Tasha Oliverson (Roseburg, Oregon) has helped to build a safe space for the LGBTQ+ youth in Roseburg, a small city located in the Umpqua River Valley in southern Oregon. In 2018, Tasha started the first PFLAG chapter in Roseburg, the first and largest organization for lesbian, gay, bisexual, transgender and queer (LGBTQ+) people, their parents and families. That same year, Tasha was part of the committee that planned and hosted the first Pride event in Roseburg. At Umpqua Community College, where Tasha studies Human Services, she became president of the on-campus Queer Students Advocacy (QSA) club. Tasha often volunteers NeighborWorks Umpqua, and was selected by them to attend NeighborWorks America’s Community Leadership Institute, where she says she learned critical leadership skills that help her in her work with the LGBTQ+ community.
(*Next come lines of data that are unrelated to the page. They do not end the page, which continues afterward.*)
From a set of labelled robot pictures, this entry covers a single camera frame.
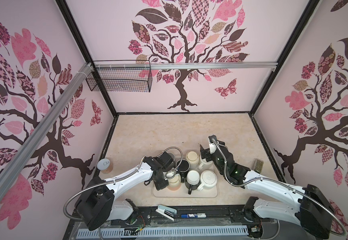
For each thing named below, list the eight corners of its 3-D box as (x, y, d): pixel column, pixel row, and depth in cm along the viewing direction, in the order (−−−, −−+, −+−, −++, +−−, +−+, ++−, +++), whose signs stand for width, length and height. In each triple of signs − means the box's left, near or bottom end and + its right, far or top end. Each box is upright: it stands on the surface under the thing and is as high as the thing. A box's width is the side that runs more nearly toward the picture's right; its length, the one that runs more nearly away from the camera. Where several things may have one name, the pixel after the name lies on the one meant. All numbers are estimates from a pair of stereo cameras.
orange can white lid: (98, 174, 90) (94, 170, 85) (102, 162, 95) (98, 158, 90) (111, 174, 90) (107, 170, 85) (114, 162, 95) (111, 158, 90)
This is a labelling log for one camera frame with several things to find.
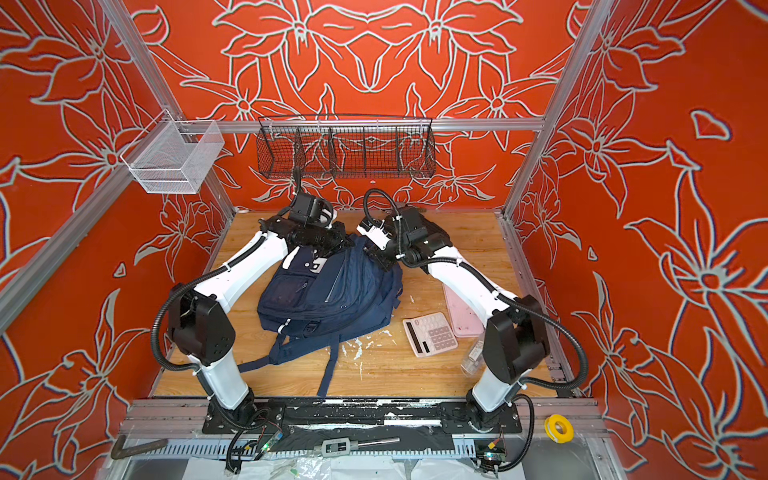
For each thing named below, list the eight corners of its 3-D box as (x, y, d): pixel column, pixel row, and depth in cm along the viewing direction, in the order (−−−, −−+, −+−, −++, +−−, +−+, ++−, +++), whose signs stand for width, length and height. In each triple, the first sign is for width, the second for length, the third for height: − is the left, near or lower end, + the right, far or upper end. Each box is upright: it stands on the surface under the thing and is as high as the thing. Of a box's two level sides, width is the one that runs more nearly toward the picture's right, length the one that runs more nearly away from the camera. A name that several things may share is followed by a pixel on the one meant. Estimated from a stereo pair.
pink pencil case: (450, 336, 88) (452, 332, 86) (443, 289, 99) (444, 284, 96) (482, 336, 88) (485, 332, 86) (472, 289, 98) (474, 284, 96)
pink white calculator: (413, 359, 84) (414, 355, 81) (403, 324, 90) (403, 320, 88) (456, 348, 86) (458, 343, 83) (442, 315, 92) (444, 310, 90)
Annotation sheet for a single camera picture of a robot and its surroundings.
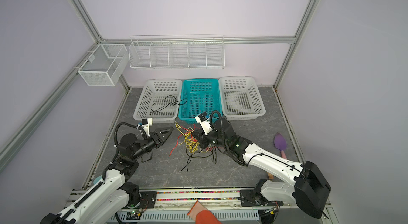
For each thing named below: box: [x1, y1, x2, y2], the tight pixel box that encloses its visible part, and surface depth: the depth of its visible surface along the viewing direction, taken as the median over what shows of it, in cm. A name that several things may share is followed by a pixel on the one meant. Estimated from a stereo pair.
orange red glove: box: [187, 200, 223, 224], surface depth 72 cm
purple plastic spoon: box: [273, 132, 287, 160], surface depth 95 cm
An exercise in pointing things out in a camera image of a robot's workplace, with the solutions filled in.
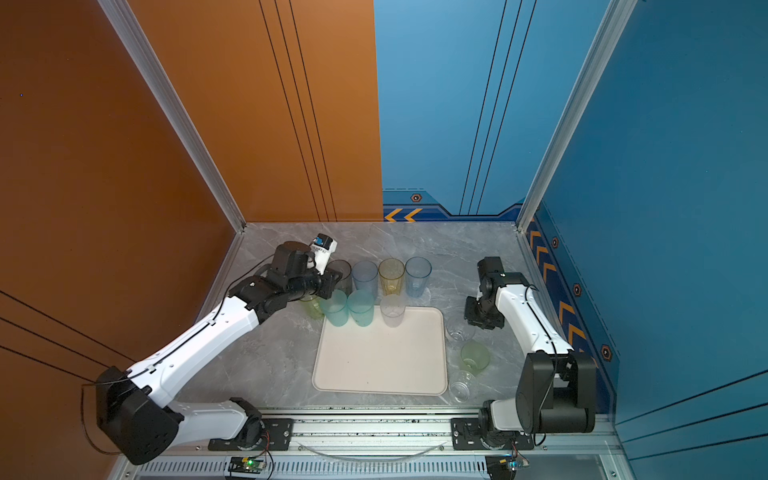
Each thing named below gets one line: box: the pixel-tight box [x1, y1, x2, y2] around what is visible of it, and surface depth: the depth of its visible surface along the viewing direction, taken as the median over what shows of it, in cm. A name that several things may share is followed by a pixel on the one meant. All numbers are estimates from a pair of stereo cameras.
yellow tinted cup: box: [378, 258, 405, 296], surface depth 92 cm
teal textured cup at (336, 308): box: [320, 289, 349, 327], surface depth 92 cm
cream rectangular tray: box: [312, 306, 449, 396], surface depth 90 cm
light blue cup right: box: [405, 256, 433, 298], surface depth 93 cm
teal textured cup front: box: [347, 288, 375, 327], surface depth 91 cm
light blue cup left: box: [352, 260, 378, 301], surface depth 93 cm
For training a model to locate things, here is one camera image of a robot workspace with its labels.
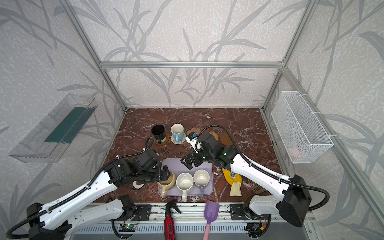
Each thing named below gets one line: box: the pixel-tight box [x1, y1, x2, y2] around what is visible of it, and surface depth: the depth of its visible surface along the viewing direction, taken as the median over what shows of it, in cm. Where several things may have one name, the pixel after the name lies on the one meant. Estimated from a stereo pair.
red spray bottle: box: [160, 200, 182, 240], surface depth 70 cm
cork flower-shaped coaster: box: [186, 127, 201, 136], surface depth 108 cm
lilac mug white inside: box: [193, 169, 210, 195], surface depth 81 cm
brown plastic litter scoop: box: [253, 183, 270, 196], surface depth 81 cm
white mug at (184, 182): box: [176, 172, 194, 202], surface depth 79 cm
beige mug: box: [157, 171, 176, 198], surface depth 76 cm
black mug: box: [151, 124, 167, 144], surface depth 96 cm
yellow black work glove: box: [222, 168, 243, 197], surface depth 83 cm
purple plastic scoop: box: [203, 200, 220, 240], surface depth 74 cm
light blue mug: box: [170, 123, 185, 143], surface depth 98 cm
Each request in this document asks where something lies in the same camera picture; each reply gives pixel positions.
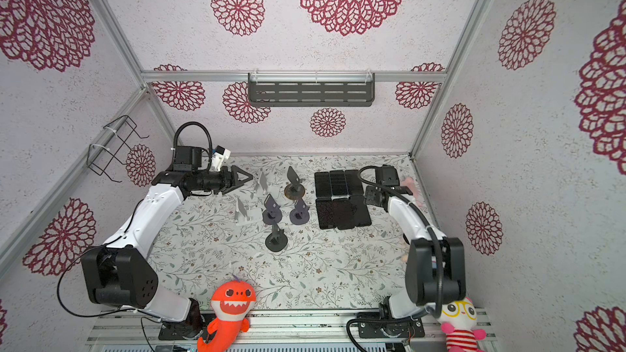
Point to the red shark plush toy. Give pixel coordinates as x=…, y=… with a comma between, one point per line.
x=231, y=303

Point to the grey stand front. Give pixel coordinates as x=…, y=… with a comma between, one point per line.
x=277, y=240

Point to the black wire wall rack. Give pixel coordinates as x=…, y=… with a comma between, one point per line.
x=117, y=136

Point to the pink pig plush toy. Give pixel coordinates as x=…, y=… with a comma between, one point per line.
x=408, y=186

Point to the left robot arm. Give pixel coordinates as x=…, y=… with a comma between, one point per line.
x=117, y=273

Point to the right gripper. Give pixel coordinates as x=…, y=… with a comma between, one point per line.
x=369, y=195

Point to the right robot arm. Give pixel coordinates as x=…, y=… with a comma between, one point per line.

When Evelyn Harrison (Washington, DC) learned her apartment building in Southeast Washington, DC, was being sold she was shocked.  Worthington Woods is a 394-unit, garden-style community of 48 buildings, on 14.5 acres, located in Ward 8, which is a rapidly gentrifying area of the District. With the building up for sale, the residents had to move fast to exercise their rights under the District of Columbia's Tenant Opportunity to Purchase Act. With only 60 days to form the tenants’ association, Evelyn stepped up to lead and was selected as the president of the association’s board. NeighborWorks network member Montgomery Housing Partnership sought to partner with the board, purchase the apartment building, renovate it and keep it affordable for the residents.


Tim Rinne and Kay Walter (Lincoln, Nebraska) launched an urban gardening movement in their Hawley neighborhood. In an area classified as a food desert, the couple devised a plan to increase access to fresh, healthy produce, while also developing a way to bring their neighbors closer together. Since 2010, Tim and Kay have gone from having the only garden on the block, to now gardening with 20 of their neighbors. Tim and Kay say it’s their connection to NeighborWorks that inspired their hard work and financial investment in the Hawley Hamlet.  Last summer, NeighborWorks Lincoln’s public outreach campaign, Mowing to Growing, drew inspiration from their work. The campaign encouraged Lincoln residents to grow some of their own food, with the goal of making the community more food secure.


About NeighborWorks America
For more than 40 years, Neighborhood Reinvestment Corp., a national, nonpartisan nonprofit known as NeighborWorks America, has strived to make every community a place of opportunity. Our network of excellence includes nearly 240 members in every state, the District of Columbia and Puerto Rico. NeighborWorks America offers grant funding, peer-exchange, technical assistance, evaluation tools and access to training, as the nation's leading trainer of housing and community development professionals. NeighborWorks network organizations provide residents in their communities with affordable homes, owned and rented; financial counseling and coaching; community building through resident engagement; and collaboration in the areas of health, employment and education.